Pierre Louys has felt that his fleshly book logically must end in death: Aphrodite closes in a scene of death, with obsequies.

It is the end of Atala (Chateaubriand invisibly hovers over our whole literature), but gracefully refashioned and renewed with art and tenderness,—so well that the idea of death comes to join itself with the idea of beauty; the two images, entwined like two courtisans, slowly fades into the night.


[RACHILDE]

Sincerity, what an enormous unreasonable demand, if it is a question of woman! Those most praised for their candor were nevertheless comedians, like the weeping Marceline, an actress moreover who wept through her life, as in a role, with the consciousness which the plaudits of the public give. Since women have written, not one has had the good faith to speak and confess themselves in bold humility, and the only ideas of feminine psychology known to literature must be sought in the literature of men. There is more to learn of women in Lady Roxanna than in the complete works of George Sand. It is not perhaps a question of untruthfulness; it is rather a natural incapacity to think for herself, to take cognizance of herself in her own brain, and not in the eyes and in the lips of others; even when they ingenuously write into little secret diaries, women think of the unknown god reading—perhaps—over their shoulders. With a similar nature, a woman, to be placed in the first ranks of men, would require even a higher genius than that of the highest man; that is why, if the conspicuous works of men are often superior to the men themselves, the finest works of women are always inferior to the worth of the women who produced them.

This incapacity is not personal; it is generic and absolute. It is needful, then, to compare women exclusively with themselves, and not scorn them for whatever of egoism or personality is lacking: this fault, outside of literature and art, is generally estimated as equal to a positive virtue.

Whether they essay their charms in perversity or candor, women will better succeed in living than in playing their comedy; they are made for life, for the flesh, for materiality,—and they will joyfully realize their most romantic dreams if they do not find themselves arrested by the indifference of man whose more sensitive nerves suffer from vibrating in the void. There is an evident contradiction between art and life; we have hardly ever seen a man live in action and dream at the same time, transposing in writing the gestures that first were real: the equivalence of sensations is certain and the horrors of fear can better be described by whosoever imagines them than by the man that experiences them. On the contrary, the predominance in a temperament of tendencies to live, dulls the sharpness of the imaginative faculties. With the more intelligent women, those best gifted for cerebral pursuits, the impelling motivation will most easily be translated into acts than into art. It is a physiological fact, a state of nature it would be as absurd to reproach women with as to blame men for the smallness of their breasts or the shortness of their hair. Moreover, if it is a question of art, the discussion, which touches such a small number of creatures, has for humanity, like all purely intellectual questions, but an interest of the steeple or the street corner.

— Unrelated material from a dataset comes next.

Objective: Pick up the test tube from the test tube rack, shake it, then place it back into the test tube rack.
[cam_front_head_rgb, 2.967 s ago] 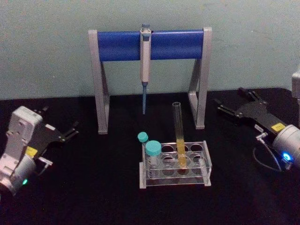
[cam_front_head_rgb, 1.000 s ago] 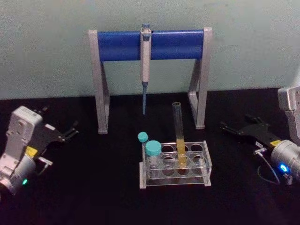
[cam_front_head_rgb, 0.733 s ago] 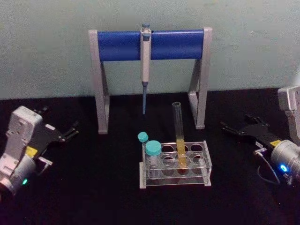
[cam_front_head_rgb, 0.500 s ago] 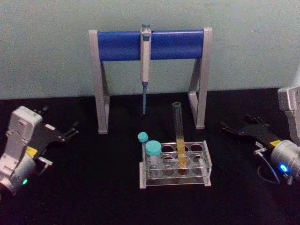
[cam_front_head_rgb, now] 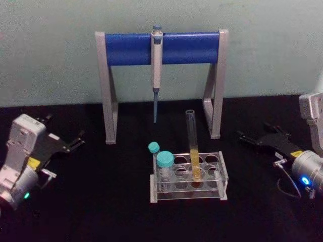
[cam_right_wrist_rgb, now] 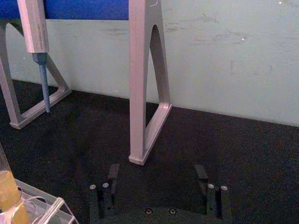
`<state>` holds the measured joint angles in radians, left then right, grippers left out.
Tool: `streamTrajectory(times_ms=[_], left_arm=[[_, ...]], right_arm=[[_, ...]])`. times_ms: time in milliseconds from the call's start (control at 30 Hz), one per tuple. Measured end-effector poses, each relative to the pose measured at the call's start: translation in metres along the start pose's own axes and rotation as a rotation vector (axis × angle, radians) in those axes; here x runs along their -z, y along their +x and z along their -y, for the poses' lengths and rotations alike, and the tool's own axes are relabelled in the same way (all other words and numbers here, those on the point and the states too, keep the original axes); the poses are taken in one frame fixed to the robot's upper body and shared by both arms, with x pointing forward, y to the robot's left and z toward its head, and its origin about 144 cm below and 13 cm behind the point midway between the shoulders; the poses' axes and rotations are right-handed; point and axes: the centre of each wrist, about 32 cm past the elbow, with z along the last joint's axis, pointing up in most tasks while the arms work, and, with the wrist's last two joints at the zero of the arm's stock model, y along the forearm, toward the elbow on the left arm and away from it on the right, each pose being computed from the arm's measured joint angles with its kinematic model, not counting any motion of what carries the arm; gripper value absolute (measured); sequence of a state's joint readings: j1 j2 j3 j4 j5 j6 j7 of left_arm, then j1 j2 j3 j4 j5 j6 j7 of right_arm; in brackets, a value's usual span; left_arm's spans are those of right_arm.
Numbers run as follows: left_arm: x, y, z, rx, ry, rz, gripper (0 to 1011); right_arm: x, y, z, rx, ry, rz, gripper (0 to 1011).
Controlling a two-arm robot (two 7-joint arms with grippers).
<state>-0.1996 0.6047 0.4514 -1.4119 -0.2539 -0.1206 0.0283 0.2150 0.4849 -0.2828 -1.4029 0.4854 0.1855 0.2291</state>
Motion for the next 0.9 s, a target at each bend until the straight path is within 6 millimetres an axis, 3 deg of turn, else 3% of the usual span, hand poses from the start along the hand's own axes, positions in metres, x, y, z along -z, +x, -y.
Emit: streamTrajectory(times_ms=[900], left_arm=[[0.0000,0.0000,0.0000,0.000,0.000,0.000,1001]], right_arm=[[0.0000,0.0000,0.0000,0.000,0.000,0.000,1000]])
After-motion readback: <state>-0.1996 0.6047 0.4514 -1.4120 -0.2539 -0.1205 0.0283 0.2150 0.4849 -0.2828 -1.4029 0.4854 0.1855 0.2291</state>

All this, then, being admitted, and it also being admitted that l'Animale is Rachilde's most singular book (although not the most ambiguous) and that le Démon de l'Absurde is the best, I will willingly add, not for the sole pleasure of contradicting myself and destroying the virtue of the preceding pages, that this collection of tales and imaginative dialogue proves to me a realized effort at true artistic sincerity. Pages like la Panthère or les Vendanges de Sodom show that a woman can have phases of virility, to write, careless of necessary coquetteries or customary attitudes, make art with nothing but an idea and from words, create.